The past week was unusual in that we had two funerals, one on Monday and another on Friday. At both, we used Psalm 23, “The Lord is my shepherd, I shall not want.” At each, we invited people to read it in unison. It’s always amazing to me that even when there are people who might not have been in church in a while, the words to Psalm 23 sound familiar.
God leads us into green pastures—not that we’re cows or sheep, but the green pastures become a symbol for whatever is for us a place of rest and refuge, a place of nurture and sustenance. God lead us beside still waters, stilling the rapids of our life, slowing us down, and collecting us in one place. God restores our soul. Even when we walk through the “valley of the shadow of death,” we have nothing to fear, because God is there. Even if we don’t see God, even if we don’t particularly feel God in that moment—God is there. Even when there are those who die all too suddenly, those whose lives are taken, God calls, God loves, and God welcomes by name.
Psalm 23 reminds us that God leads us into a place where there’s an enormous feast, a feast so big that it includes not only everyone we’ve ever loved, but even our enemies, transformed into friends. There in the full presence of God, in the fullness of love, God anoints us and calls us by name.
Throughout scripture, names are important. Sometimes a person’s name is changed when they encounter God in an important way, and that might even be the case for us.
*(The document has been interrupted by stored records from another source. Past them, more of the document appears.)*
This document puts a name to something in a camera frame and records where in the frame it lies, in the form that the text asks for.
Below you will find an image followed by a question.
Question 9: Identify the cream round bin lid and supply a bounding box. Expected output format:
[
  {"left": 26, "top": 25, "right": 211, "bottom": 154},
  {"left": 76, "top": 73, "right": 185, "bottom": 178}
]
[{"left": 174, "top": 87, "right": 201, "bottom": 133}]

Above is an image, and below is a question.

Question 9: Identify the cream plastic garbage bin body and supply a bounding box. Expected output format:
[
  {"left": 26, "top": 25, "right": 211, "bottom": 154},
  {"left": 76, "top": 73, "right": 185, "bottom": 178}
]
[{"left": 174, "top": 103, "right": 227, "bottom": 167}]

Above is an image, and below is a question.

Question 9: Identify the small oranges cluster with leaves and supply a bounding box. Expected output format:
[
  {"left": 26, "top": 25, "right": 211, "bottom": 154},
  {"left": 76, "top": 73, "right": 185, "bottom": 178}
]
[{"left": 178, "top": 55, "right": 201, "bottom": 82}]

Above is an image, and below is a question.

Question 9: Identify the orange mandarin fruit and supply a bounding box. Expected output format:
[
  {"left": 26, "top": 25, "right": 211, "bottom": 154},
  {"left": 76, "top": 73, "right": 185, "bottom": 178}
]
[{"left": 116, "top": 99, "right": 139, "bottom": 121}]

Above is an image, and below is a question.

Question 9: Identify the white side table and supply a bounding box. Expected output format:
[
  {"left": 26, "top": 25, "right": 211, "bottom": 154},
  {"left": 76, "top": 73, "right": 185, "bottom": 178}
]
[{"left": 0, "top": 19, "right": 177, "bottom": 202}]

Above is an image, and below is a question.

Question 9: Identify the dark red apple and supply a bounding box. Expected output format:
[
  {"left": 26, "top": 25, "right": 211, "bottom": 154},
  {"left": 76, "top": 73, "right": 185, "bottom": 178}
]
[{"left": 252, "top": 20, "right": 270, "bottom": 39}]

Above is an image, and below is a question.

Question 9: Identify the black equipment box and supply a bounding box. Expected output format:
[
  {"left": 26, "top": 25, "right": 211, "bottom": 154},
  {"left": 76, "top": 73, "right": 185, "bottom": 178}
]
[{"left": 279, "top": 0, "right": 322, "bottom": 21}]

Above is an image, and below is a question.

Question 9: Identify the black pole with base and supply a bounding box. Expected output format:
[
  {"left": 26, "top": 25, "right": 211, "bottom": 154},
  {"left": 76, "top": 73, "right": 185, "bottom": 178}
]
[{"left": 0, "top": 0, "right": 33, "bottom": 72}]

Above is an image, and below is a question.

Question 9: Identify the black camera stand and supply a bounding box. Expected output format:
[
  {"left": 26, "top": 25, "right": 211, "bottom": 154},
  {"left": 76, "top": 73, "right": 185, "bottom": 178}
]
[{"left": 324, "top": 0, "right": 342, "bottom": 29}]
We carry many names, after all: names we have been called by our parents, names yelled on playgrounds, nicknames we might try on for a while until we grow out of them. Then there are names we might try to grow into, and find that they don’t quite fit us. We might go for a while under a pseudonym – for safety, or for fear. But throughout it all, if we listen, if our hearts are open, God is calling our true name. We may not even recognize it at first, but if we strain to listen, we’ll hear it.
No one and nothing stays lost from God. God seeks and searches and calls out by our truest name, and calls us into love, into laughter, and into life everlasting. As the church, it’s our job to help one another hear God’s calling. Whether we are the lost who are found, or whether we are among those who fling open the door and welcome those who return—we are, all of us, called to join in the celebration.
We gather in this place at one table, eating from one bread and drinking from one cup. What we do is variously called the Mass, the Holy Communion, the Lord’s Supper. But throughout all, it is the Eucharist, that Greek word meaning “thanksgiving.” We give thanksgiving because we were lost but are found, perhaps because we were kept out or left out, but now are welcomed. We give thanks because through this meal we are invited to be more forgiving, more merciful and more welcoming. Thanks be to God for finding each one of us and for bringing us home.
In the name of the Father and of the Son and of the Holy Ghost. Amen.